PASURUAN I BIDIK.NEWS –Jalan poros Gununggangsir – Karangrejo Pasuruan yang menjadi atensi Pemkab Pasuruan melalui dinas terkait yakni Dinas PU Bina Marga dan Bina konstruksi setempat, seminggu ini sudah dalam masa perbaikan.
Kerusakan yang sering terjadi di poros jalan ini disebabkan beberapa faktor, di antaranya faktor cuaca yang tidak menentu dan juga faktor tidak adanya kelas jalan.
“Jalan ini kelasnya kan jalan desa, tapi anda lihat yang lewat di jalan ini truk tronton dan truk yang berskala besar. Ini jelas menimbulkan kerusakan jalan karena bukan kelasnya,” tegas Hanung Widya Sasongko, Kepala Dimas PU Bina Marga dan Bina Konstruksi Kabupaten Pasuruan, beberapa lalu saat ditemui di kantornya.
Hanung menambahkan inilah akibat tidak berfungsinya kelas jalan, sehingga truk-truk yang berskala besar seenaknya masuk ke jalan poros tersebut.
Akibat jalan yang kini rusak tersebut banyak pengendara yang mengeluh, lebih-lebih para siswa yang sering melintasi jalan poros Gununggangsir – Karangrejo ini. Jalan ini kembali tidak nyaman akibat kerusakan kecil maupun besar disana-sini di sebagian jalan.

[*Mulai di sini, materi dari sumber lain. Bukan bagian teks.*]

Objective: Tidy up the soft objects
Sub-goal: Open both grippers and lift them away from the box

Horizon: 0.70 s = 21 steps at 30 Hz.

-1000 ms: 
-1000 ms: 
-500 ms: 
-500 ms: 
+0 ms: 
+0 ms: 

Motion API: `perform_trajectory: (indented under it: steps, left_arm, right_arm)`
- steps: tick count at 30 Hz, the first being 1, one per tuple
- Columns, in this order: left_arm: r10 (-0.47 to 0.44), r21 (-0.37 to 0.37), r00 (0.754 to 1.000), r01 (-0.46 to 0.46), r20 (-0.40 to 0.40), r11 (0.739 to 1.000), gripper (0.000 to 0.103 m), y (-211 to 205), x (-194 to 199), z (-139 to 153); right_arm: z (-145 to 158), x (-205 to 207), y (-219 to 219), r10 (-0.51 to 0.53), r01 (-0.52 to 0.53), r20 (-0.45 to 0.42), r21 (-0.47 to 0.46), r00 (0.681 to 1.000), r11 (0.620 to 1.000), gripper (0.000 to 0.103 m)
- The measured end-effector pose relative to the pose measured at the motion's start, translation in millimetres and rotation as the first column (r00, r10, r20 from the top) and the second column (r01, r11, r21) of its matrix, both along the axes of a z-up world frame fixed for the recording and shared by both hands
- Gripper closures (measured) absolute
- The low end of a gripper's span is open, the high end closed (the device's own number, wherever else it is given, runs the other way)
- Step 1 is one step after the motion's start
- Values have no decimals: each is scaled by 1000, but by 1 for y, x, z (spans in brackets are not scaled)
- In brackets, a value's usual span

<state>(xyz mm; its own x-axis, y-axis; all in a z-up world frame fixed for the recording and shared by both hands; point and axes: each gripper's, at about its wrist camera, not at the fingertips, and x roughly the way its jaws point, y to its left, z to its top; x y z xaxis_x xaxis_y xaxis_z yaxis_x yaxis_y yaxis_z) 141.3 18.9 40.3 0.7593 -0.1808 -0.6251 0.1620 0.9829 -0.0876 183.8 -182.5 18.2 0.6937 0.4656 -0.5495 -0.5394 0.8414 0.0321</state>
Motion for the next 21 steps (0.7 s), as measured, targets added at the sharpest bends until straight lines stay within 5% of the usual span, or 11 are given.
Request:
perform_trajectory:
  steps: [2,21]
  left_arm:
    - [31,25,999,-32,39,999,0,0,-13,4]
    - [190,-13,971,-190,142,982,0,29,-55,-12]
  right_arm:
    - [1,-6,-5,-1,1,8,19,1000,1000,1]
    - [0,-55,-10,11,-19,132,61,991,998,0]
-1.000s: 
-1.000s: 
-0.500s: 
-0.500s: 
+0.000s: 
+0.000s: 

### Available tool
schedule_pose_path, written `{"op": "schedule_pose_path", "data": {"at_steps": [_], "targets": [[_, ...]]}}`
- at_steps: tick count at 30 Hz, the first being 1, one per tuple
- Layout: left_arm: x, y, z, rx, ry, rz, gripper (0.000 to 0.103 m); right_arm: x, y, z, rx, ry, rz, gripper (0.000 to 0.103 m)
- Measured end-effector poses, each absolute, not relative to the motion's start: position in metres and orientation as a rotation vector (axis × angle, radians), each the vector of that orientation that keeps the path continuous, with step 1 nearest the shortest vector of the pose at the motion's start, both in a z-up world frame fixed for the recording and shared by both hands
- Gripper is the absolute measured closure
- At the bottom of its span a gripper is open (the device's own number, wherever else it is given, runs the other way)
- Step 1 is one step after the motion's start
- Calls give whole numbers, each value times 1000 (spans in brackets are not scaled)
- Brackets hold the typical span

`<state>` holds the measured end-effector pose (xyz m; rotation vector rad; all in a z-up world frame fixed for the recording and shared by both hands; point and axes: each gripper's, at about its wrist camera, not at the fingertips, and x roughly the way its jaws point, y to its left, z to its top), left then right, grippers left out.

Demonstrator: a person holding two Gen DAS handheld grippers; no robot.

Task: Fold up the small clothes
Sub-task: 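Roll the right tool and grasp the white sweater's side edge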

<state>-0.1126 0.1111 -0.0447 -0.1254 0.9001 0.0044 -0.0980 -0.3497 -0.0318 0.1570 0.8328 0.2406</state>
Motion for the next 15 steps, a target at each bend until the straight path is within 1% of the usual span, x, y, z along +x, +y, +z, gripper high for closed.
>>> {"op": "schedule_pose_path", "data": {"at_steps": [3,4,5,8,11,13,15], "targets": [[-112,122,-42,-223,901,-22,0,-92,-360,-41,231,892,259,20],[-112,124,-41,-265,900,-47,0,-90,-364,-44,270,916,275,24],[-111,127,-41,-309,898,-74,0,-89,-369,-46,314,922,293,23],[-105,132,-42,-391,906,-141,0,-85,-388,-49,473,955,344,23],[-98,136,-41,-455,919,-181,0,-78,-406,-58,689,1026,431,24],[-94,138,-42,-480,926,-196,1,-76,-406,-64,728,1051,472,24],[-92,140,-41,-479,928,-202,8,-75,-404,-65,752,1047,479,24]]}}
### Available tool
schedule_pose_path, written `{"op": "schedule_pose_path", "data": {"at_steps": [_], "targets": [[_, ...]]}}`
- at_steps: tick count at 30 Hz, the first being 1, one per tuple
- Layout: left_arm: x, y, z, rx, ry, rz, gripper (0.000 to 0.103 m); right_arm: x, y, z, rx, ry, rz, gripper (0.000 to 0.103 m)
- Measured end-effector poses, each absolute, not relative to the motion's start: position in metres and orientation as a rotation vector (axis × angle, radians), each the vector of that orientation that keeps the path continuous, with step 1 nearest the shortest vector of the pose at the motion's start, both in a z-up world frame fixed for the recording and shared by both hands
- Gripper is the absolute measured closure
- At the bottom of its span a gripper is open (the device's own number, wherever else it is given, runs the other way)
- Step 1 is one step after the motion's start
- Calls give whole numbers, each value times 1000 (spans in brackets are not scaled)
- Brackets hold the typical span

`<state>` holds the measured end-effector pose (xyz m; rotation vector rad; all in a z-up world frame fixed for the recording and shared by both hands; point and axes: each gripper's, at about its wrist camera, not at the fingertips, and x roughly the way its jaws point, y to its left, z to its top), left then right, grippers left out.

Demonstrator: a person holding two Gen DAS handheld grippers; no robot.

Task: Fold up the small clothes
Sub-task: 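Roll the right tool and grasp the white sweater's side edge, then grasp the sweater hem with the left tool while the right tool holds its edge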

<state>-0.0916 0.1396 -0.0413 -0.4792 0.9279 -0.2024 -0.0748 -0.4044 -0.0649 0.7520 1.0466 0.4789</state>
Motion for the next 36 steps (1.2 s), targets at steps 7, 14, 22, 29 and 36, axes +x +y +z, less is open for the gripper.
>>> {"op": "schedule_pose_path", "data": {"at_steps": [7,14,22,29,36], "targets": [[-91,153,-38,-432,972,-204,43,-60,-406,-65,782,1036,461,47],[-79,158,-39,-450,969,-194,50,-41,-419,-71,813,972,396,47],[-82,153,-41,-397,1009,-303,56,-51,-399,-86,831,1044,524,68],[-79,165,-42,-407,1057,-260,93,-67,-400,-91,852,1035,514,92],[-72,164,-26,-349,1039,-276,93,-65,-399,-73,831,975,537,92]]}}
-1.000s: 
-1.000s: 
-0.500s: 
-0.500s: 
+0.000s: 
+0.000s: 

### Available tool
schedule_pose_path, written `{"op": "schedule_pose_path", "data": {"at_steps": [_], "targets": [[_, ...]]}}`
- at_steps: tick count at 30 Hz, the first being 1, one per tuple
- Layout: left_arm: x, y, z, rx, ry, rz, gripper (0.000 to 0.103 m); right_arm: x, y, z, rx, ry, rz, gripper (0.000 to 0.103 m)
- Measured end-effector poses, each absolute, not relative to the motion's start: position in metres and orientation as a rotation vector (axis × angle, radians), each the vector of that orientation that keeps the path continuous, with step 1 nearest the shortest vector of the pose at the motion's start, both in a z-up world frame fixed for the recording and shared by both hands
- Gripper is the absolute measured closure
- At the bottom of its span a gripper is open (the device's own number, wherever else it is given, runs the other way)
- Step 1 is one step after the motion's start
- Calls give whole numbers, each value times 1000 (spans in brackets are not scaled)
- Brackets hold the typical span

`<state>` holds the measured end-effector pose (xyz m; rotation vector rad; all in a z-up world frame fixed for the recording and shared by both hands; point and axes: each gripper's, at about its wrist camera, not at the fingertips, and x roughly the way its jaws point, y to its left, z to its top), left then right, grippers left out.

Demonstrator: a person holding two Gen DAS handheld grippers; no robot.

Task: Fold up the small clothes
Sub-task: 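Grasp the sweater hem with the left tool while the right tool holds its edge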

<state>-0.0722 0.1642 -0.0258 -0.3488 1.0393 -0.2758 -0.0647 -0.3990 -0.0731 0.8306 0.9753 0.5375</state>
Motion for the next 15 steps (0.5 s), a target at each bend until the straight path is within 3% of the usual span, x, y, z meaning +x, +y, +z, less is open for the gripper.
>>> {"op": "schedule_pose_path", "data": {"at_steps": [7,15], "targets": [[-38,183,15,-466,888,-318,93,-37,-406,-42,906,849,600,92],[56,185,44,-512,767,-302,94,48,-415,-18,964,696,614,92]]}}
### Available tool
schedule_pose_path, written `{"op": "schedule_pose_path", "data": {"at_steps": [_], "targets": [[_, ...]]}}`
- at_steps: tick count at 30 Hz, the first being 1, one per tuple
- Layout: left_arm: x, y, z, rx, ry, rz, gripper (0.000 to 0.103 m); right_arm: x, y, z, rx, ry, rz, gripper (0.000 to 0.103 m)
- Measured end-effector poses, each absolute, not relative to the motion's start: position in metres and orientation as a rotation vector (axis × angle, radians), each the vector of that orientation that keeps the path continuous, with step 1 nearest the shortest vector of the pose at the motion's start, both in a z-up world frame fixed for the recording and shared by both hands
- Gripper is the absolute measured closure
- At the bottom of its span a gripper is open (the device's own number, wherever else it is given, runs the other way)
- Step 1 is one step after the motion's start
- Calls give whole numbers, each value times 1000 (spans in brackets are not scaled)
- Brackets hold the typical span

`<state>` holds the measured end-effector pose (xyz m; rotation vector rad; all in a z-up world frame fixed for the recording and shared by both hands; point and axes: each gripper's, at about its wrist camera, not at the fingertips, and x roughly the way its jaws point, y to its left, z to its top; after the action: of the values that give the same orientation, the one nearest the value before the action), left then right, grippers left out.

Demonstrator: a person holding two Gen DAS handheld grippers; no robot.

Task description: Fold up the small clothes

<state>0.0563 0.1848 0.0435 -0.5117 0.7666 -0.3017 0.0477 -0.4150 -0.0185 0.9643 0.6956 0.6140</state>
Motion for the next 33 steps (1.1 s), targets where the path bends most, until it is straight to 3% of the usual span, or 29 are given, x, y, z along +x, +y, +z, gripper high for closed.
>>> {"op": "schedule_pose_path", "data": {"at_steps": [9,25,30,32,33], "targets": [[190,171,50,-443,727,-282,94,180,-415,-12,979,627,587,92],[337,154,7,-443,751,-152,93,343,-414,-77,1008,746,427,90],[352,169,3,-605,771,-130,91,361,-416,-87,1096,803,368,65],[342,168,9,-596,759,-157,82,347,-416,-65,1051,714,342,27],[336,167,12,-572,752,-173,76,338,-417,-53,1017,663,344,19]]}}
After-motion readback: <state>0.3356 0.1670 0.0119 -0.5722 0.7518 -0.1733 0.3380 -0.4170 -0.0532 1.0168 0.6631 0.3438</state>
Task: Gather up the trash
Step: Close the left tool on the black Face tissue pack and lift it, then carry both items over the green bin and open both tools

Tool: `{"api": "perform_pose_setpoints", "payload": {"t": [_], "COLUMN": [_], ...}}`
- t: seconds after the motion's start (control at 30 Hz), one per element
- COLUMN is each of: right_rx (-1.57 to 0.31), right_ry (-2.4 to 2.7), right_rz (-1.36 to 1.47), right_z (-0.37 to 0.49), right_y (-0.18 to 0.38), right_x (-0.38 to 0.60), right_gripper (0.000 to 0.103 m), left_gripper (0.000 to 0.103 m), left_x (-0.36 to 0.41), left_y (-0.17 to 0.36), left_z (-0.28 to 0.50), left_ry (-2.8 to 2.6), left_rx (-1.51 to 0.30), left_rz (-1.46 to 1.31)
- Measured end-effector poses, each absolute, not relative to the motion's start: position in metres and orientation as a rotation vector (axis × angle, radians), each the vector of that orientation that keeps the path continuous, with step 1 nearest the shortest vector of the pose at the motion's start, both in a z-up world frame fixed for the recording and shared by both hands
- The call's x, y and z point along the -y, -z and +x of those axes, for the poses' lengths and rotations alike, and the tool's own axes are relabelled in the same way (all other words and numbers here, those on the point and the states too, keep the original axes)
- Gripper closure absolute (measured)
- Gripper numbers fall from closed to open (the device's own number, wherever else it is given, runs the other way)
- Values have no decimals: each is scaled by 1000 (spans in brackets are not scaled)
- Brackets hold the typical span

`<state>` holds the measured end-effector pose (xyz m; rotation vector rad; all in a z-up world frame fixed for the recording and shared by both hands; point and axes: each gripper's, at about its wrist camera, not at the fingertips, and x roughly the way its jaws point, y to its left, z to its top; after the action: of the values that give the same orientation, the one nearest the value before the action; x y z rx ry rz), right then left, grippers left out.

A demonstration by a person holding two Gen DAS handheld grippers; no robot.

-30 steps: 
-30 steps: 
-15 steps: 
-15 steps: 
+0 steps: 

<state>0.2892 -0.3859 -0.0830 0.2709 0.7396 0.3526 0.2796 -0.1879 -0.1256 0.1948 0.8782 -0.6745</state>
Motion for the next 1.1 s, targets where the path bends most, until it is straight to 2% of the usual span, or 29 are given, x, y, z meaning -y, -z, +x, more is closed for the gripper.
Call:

Adanya keluhan warga ini, Dinas Bina Marga mulai action. Seminggu ini petugas lapangan tampak menata material batu di jalan yang berlubang untuk peninggian.
“Saat ini sudah dilakukan pemasangan material batu di ruas jalan Kabupaten Pasuruan, khususnya di depan Balai Desa Gununggangsir yang mengalami kerusakan cukup parah,” tegas M lutfi petugas lapangan Dinas Bina Marga dan Bina Kontruksi Kabupaten Pasuruan, Jumat (07/04/2023).
Lutfi menerangkan sering terjadi kerusakan poros jalan ini akibat Mengelupasnya aspal jalan akibat tergerus air hujan dan sering dilewati kendaraan berskala besar, semisal truk tronton dan sebagainya.
Lutfi menambahkan proses pengerjaan ini disebutkan akan menelan waktu 10 hari kedepan, inipun bila tidak terkendala hujan.
“Jadi kami sudah siap dengan pekerjaan jalan ini. Khusus di depan Balai Desa Gununggangsir akan ada peninggian karena sering terjadi genangan air,” lanjut Lutfi.
Petugas asal Malang ini mengingatkan kepada masyarakat agar hati-hati melewati jalan poros ini karena pasti terkendala. Pastinya akan ada penyempitan atau penutupan sebagian jalan apabila sedang ada pengerjaan.
“Yang pasti warga pengguna jalan poros ini sedikit terganggu kalau bisa ya dihindari dulu agar pekerjaan cepat selesai,” imbuh Lutfi lagi. (rusdi).